Les remplacements par des extras et la polyvalence s'envisagent plus facilement dans l'hôtellerie-restauration, les salariés ayant souvent occupé différents postes au cours de leur carrière. Et si nécessaire, indique Cécile Prévost, directrice adjointe des ressources humaines du groupe des hôtels Concorde, « nous pourrons décaler des projets, comme le remplacement des couettes, pour concentrer le personnel présent sur le service aux clients ».
Bruno Franck, directeur du restaurant La Maison Blanche, dans la prestigieuse avenue Montaigne à Paris, s'inquiète de certaines fonctions-clés, comme les sommeliers. « Eux seuls connaissent, et modifient régulièrement, l'emplacement des bouteilles dans la cave, qui compte 350 références.
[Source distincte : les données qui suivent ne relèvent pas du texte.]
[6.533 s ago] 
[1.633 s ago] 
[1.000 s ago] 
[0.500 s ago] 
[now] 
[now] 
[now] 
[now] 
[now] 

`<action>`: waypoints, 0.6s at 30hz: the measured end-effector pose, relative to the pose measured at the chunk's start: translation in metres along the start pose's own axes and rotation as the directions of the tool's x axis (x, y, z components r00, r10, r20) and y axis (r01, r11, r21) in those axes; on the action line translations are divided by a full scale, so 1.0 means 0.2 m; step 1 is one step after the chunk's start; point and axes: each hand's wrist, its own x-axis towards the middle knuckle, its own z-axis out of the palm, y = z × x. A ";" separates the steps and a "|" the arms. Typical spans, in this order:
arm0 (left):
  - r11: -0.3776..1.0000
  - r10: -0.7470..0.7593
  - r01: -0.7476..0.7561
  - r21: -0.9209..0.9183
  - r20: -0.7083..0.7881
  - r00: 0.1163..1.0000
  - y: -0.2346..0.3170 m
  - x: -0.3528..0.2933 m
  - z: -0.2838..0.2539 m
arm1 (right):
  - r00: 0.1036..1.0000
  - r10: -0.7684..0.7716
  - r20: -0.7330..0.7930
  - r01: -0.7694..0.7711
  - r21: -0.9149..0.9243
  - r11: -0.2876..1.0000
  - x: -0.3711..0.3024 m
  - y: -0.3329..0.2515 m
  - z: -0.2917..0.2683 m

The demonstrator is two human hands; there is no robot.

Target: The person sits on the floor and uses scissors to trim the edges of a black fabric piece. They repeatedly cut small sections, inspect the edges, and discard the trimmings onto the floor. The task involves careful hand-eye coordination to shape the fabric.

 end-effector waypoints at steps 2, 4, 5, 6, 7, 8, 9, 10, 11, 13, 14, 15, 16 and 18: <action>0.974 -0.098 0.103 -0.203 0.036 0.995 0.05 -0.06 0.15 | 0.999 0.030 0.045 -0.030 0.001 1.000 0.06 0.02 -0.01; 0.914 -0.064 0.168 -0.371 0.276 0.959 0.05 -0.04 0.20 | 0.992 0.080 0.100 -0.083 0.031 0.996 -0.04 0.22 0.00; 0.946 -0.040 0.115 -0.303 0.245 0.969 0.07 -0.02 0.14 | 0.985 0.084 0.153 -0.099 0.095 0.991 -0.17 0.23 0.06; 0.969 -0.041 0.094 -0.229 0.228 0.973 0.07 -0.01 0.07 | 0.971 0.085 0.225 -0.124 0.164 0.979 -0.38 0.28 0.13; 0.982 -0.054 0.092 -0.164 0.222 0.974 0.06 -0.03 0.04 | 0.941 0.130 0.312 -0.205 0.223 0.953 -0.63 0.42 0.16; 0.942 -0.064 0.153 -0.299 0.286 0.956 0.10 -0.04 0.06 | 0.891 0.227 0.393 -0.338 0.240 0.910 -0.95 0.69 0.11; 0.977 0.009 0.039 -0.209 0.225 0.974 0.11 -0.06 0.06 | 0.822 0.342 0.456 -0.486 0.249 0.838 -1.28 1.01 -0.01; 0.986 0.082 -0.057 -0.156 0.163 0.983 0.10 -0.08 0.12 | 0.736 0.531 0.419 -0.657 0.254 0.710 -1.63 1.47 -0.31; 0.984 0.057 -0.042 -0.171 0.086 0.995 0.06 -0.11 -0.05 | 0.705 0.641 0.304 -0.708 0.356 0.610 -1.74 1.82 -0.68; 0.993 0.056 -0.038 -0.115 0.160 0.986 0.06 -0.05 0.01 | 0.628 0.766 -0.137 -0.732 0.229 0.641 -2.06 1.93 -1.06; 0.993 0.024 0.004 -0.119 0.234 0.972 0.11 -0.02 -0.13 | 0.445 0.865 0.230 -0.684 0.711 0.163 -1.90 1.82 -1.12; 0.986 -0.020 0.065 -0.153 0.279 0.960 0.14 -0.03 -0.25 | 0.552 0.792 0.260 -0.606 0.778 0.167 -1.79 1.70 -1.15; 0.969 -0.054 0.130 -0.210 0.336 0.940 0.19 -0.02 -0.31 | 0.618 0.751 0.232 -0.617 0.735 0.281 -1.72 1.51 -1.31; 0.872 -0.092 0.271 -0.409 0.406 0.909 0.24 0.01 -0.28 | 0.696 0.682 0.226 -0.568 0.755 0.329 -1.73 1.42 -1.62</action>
Je leur ai demandé un plan détaillé de la cave et notre barmaid va recevoir une formation sur les vins, indique-t-il. Peut-être aussi un de nos trois managers. » Parmi les fonctions-clés, il faut aussi s'interroger sur la paie. « Si nos trois salariés qui s'en chargent tous les mois sont malades, le personnel ne sera pas payé », souligne un DRH.
En se préparant à une éventuelle pandémie, les entreprises, du moins celles qui prennent la menace au sérieux, engagent un vaste remue-ménage. Une culture de la prévention et de la solidarité pourrait ainsi se diffuser. « Les équipes devraient en ressortir plus soudées », espère M. Yahiel.